The team also has an Education Advisor to help guide Border Bruins players through their academic planning.

Mindfulness Program

Last season the Border Bruins’ Mindfulness Program was introduced for the players to attend once a week. They connect with councillors and talk about topics surrounding mental health. 

The program is important as Hnatiuk talked about his playing days and how growing up “you never talked about what’s bugging you.” 

“Mental health wasn’t a thing. You sucked it up and you kept going,” said Hnatiuk. “Now, that’s not the reality and mental health affects all of us. You have no problem saying you hurt your ankle or your elbow, but you have a tough time saying you’re feeling off?

“The stigma around mental health is changing and we want to be proactive and help change that,” he continued. “We’re aware that is a real issue and want to be able to provide our players with some tools, which is why our mindfulness course was created so they can cope with these issues when they come up.”


Dressing Room and Workout Facilities

The Border Bruins spent time renovating the dressing room in the Jack Goddard Memorial Arena and adding a top-of-the-line athletic training facility.

“We’re trying to rebrand this program and bring it out of the basement it has been in for years,” says Hnatiuk. “We’re doing it by providing amenities, avenues and opportunities for players to have right at their fingertips. I haven’t seen anything like it anywhere I have traveled.”

The Border Bruins hired Ken White, who made the Trail Smoke Eaters’ dressing room stalls, to build theirs. Players have access to trainers seven days a week and there is a pool in the parking lot with access to a hot tub and sauna. If players are injured off ice, there is full medical support. Szynkaruk is a general practitioner so there is instant access to a doctor with a special interest in pain, acute and chronic athlete injuries. 

“If you want and expect your athletes to be at a certain level, you need to be able to provide them with the amenities to get to that level,” says Hnatiuk. “By adding a high-performance training centre right next to the dressing room, we can say now that our program is capable of providing that. Our spin bikes are the same that the Toronto Marlies and the Raptors use to warm up.”

All of the renovations have cost in excess of $200,000.

“You are getting some of the best development products available in the KIJHL,” said Szynkaruk.

Border Bruins’ Vision

Hnatiuk understands it’s going to take time to build and they are driven to keep making it a place to play. 

“Dr. Mark has stepped up and this train is moving. It’s got momentum behind it,” said Hnatiuk. “We are here to change this program and make it a place kids want to come play. If you’re a guy looking to play hockey, we have everything that you need to develop.

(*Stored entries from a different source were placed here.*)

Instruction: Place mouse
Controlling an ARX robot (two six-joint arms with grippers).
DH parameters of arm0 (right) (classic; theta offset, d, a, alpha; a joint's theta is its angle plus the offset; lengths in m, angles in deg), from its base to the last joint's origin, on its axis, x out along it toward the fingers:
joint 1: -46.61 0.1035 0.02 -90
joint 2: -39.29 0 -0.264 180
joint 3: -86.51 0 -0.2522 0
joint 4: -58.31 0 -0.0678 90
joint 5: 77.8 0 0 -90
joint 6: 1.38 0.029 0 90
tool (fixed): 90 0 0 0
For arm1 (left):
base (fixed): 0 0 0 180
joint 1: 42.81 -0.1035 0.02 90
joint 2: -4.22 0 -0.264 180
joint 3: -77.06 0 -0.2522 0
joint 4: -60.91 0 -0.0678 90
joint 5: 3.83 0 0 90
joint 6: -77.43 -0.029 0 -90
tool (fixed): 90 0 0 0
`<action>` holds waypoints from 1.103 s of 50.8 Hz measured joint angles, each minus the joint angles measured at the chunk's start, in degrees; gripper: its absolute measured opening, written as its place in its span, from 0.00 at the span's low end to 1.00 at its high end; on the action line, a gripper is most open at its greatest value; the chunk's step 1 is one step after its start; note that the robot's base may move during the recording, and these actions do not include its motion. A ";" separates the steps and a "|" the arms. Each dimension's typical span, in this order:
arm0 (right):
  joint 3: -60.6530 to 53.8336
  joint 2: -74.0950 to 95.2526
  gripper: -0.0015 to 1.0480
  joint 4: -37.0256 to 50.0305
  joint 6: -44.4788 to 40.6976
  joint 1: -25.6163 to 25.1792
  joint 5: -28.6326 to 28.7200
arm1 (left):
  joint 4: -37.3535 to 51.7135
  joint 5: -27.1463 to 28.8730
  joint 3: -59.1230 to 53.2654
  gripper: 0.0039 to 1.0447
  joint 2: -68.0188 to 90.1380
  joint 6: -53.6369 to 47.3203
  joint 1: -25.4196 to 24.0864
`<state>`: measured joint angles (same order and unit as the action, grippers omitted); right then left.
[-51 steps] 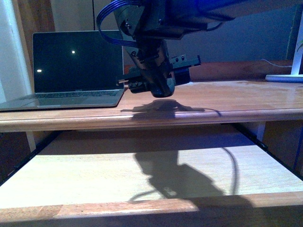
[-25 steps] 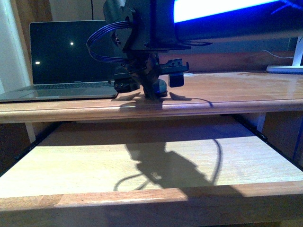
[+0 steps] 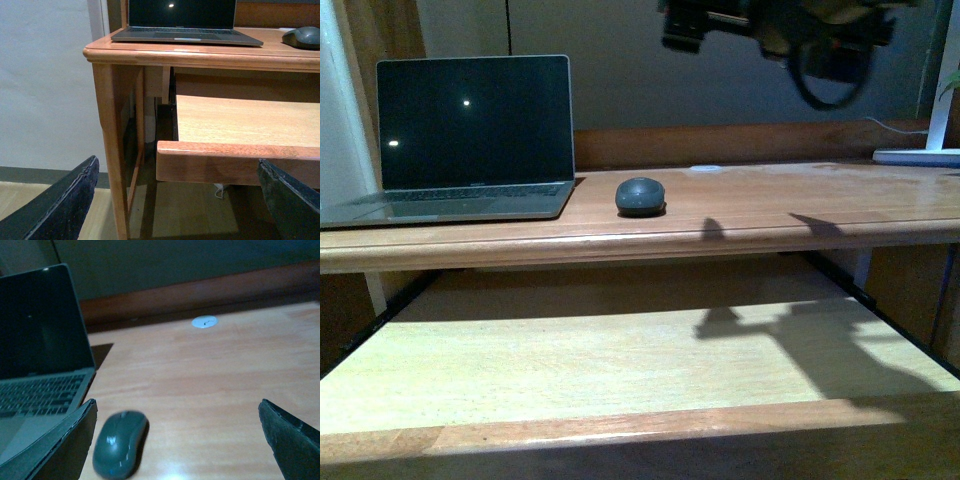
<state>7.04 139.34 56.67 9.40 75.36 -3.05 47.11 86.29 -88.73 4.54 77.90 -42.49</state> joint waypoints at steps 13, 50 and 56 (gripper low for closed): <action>-41.38 -25.97 0.93 8.26 -6.19 -9.81 26.58 | 0.00 0.00 0.00 0.93 0.00 0.00 0.00; -65.02 -27.74 0.93 15.10 -24.28 3.17 31.45 | 0.00 0.00 0.00 0.93 0.00 0.00 -0.02; -64.98 -23.82 0.93 17.40 -24.41 5.92 29.77 | 0.00 0.00 0.00 0.93 0.00 0.00 -0.02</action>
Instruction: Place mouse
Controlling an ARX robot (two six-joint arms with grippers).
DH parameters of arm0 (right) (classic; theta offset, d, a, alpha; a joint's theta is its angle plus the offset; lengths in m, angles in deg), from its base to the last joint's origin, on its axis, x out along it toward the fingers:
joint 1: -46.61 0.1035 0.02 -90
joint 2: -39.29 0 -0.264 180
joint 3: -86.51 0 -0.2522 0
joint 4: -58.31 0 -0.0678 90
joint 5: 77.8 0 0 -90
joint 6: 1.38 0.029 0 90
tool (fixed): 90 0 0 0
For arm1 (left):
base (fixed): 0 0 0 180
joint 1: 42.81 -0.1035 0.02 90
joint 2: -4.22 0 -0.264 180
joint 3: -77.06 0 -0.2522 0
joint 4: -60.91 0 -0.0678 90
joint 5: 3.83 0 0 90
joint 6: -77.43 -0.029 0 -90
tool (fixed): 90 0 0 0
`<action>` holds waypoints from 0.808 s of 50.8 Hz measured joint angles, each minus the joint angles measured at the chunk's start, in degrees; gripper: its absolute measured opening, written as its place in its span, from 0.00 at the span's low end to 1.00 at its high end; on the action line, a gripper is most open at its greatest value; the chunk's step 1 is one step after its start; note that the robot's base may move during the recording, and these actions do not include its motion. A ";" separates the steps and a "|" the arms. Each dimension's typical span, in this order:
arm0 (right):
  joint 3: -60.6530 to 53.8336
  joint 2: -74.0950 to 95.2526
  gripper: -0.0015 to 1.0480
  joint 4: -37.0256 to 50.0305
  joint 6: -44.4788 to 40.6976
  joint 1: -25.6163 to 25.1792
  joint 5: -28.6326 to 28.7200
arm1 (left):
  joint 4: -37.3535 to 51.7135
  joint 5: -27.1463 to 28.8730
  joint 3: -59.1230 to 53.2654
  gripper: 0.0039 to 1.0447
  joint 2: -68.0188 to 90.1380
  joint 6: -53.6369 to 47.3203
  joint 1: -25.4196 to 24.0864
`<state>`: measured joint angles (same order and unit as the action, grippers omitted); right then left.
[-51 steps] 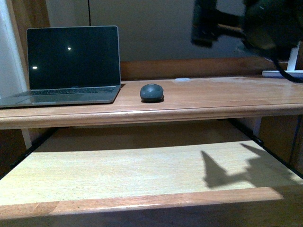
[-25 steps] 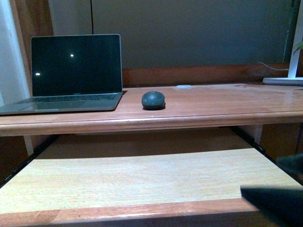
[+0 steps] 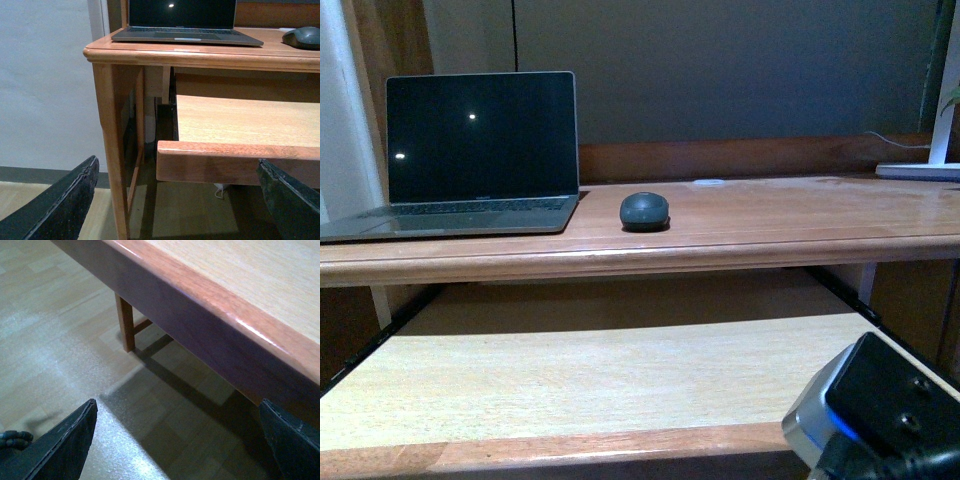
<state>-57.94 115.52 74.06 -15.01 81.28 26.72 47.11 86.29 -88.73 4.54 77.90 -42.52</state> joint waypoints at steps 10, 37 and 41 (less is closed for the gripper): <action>2.80 6.62 0.93 4.90 1.51 1.22 -4.63 | 0.00 0.00 0.00 0.93 0.00 0.00 0.02; 32.30 30.32 0.93 2.84 9.57 1.77 -18.84 | 0.00 0.00 0.00 0.93 0.00 0.00 0.00; 35.45 32.37 0.93 1.79 10.29 1.62 -19.76 | 0.00 0.00 0.00 0.93 0.00 0.00 0.00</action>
<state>-22.49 147.89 75.86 -4.72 82.90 6.96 47.11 86.29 -88.73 4.54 77.90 -42.52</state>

“Talk to any of our players from last season, all 23 guys left here really happy and had a great experience,” he continued. “And that’s on five wins without the gym and the new locker room. There is going to be more hype this year, more people talking and more buzz.” 

As the 2022-23 season gets underway, Dr. Szynkaruk is looking forward to seeing a return on his considerable investment, both on- and off-the-ice.

“I think people that are wise and astute are going to see it early, and they are going to say I want my child or as a player, I want to be a part of this now. My message out there for players would be, listen to what Dave has to say. If you want to be part of a wonderful community and get the best development and the best use of your time to make a go at this, look at the Border Bruins. Come to Grand Forks.”